606890 - ai-astar should trace

Reporter

Description

•

14 years ago

Here are the instruction counts for ai-astar in the different shell modes: -j: 3237M -m: 4553M -j -m: 4285M -j -m -p: 4559M ai-astar spends about 98% of its time in this function's loop: Array.prototype.findGraphNode = function(obj) { for(var i=0;i<this.length;i++) { if(this[i].pos == obj.pos) { return this[i]; } } return false; }; This should be traced.

Boris Zbarsky [:bzbarsky]

Updated

•

14 years ago

Depends on: 580468

David Mandelin [:dmandelin]

Updated

•

14 years ago

Whiteboard: [jsperf]

Bill McCloskey [inactive unless it's an emergency] (:billm)

Assignee

Comment 1

•

14 years ago

I'd like to do this, but it could be some work. Right now this loop is being classified as a "short loop" because, when we profile it, it executes fewer than 16 iterations. However, it executes a lot more later on. The short loop check is pretty important for 3d-raytrace, so we can't take it out. However, if a loop is classified as short, we could decide to re-profile it later on. This requires some changes to the method jit, though. We already do pretty well on Kraken, so I'd like to put this off for now.

Boris Zbarsky [:bzbarsky]

Comment 2

•

14 years ago

Bill, I thought the short loop detection was using an average over a bunch of runs... is that something different?

Bill McCloskey [inactive unless it's an emergency] (:billm)

Assignee

Comment 3

•

14 years ago

(In reply to comment #2) > Bill, I thought the short loop detection was using an average over a bunch of > runs... is that something different? That would be really nice, but right now it just uses what it sees for the one iteration that's profiled. It's really not robust at all.

Nicholas Nethercote [inactive]

Reporter

Comment 4

•

14 years ago

Ok, at least we know now what the issue is.

Nicholas Nethercote [inactive]

Reporter

Comment 5

•

14 years ago

Hmm, why are loops with few iterations not traced -- because the compile-time overhead is too high?

Bill McCloskey [inactive unless it's an emergency] (:billm)

Assignee

Comment 6

•

14 years ago

(In reply to comment #5) > Hmm, why are loops with few iterations not traced -- because the compile-time > overhead is too high? Compilation is probably a factor. However, even if a short trace is used many times, it's usually still faster to go with the method jit. I think the problem is the cost of entering and exiting the trace.

Boris Zbarsky [:bzbarsky]

Comment 7

•

14 years ago

For what it's worth, this does cause ai-astar to run about 45% slower than it used to over here.... On my machine the difference is about 8% of the total Kraken runtime.
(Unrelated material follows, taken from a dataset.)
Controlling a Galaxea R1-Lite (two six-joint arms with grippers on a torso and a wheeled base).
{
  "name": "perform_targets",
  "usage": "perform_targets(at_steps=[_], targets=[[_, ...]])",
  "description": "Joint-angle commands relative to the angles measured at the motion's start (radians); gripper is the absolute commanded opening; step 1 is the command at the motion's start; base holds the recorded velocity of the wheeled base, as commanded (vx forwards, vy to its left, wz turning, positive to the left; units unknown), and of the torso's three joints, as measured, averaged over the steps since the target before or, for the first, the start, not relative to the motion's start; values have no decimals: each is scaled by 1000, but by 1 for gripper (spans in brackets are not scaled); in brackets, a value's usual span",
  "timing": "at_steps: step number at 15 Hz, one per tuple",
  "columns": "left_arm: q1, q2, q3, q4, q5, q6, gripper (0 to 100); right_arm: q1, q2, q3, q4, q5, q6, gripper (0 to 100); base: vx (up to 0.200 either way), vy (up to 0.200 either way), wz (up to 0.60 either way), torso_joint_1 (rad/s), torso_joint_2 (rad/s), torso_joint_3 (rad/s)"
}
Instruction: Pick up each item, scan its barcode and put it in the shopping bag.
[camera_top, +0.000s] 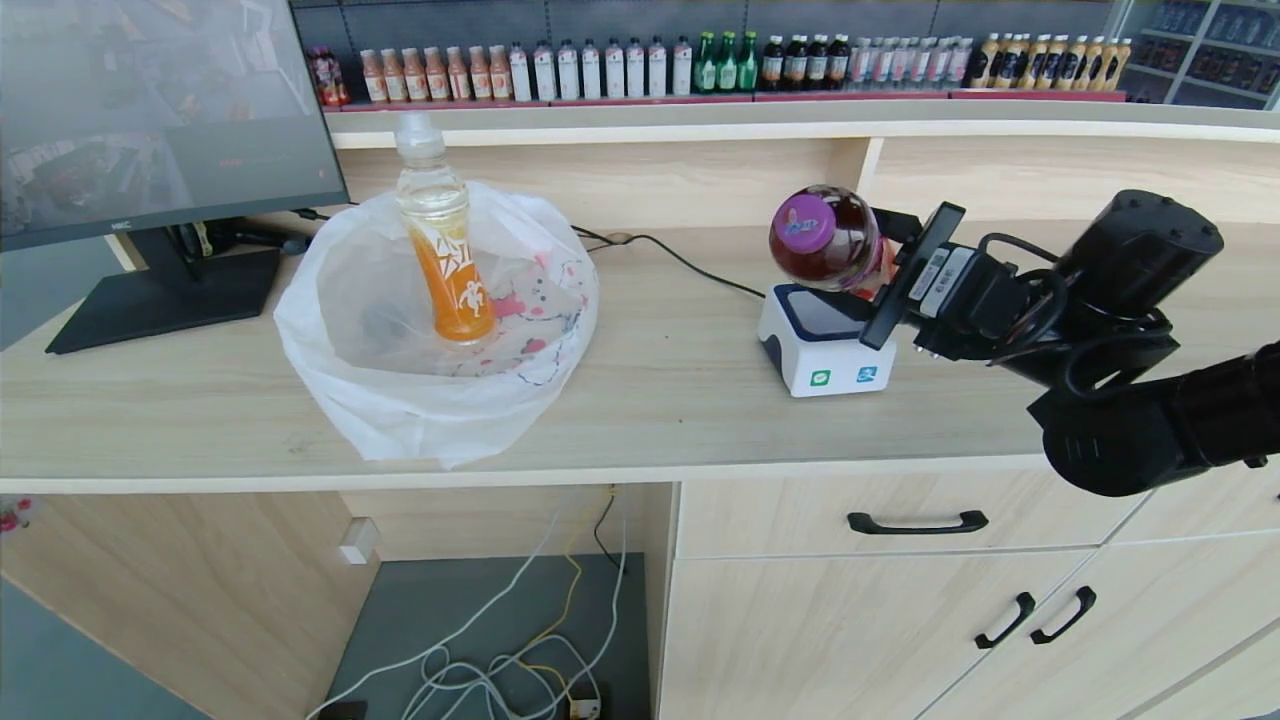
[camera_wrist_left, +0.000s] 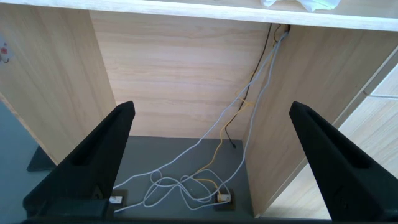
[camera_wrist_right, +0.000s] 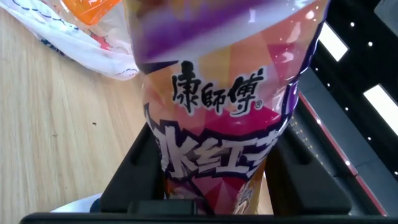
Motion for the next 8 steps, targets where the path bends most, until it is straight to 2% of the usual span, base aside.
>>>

Bill McCloskey [inactive unless it's an emergency] (:billm)

Assignee

Updated

•

14 years ago

Assignee: general → wmccloskey

Bill McCloskey [inactive unless it's an emergency] (:billm)

Assignee

Comment 8

•

14 years ago

Attached patch patch to profile a maybeShort loop twice — Details — Splinter Review

This patch changes the behavior for maybeShort loops (ones where the iteration count is too low at profiling time). Rather than blacklist them, it runs them in the methodjit for 5000 iterations and then profiles again. If they're still maybeShort, it blacklists. Otherwise it traces them. A side benefit of this patch is that it adds a little code to the jumpAndTrace stub so that we can wait k iterations before calling into the tracer (for some k). Previously we always called into the tracer or never called into it (for a blacklisted loop). We can also use this code to avoid uselessly calling into the tracer HOTLOOP times before the loop gets hot. Consequently, it speeds up SunSpider by a few milliseconds (spread pretty evenly across all the benchmarks).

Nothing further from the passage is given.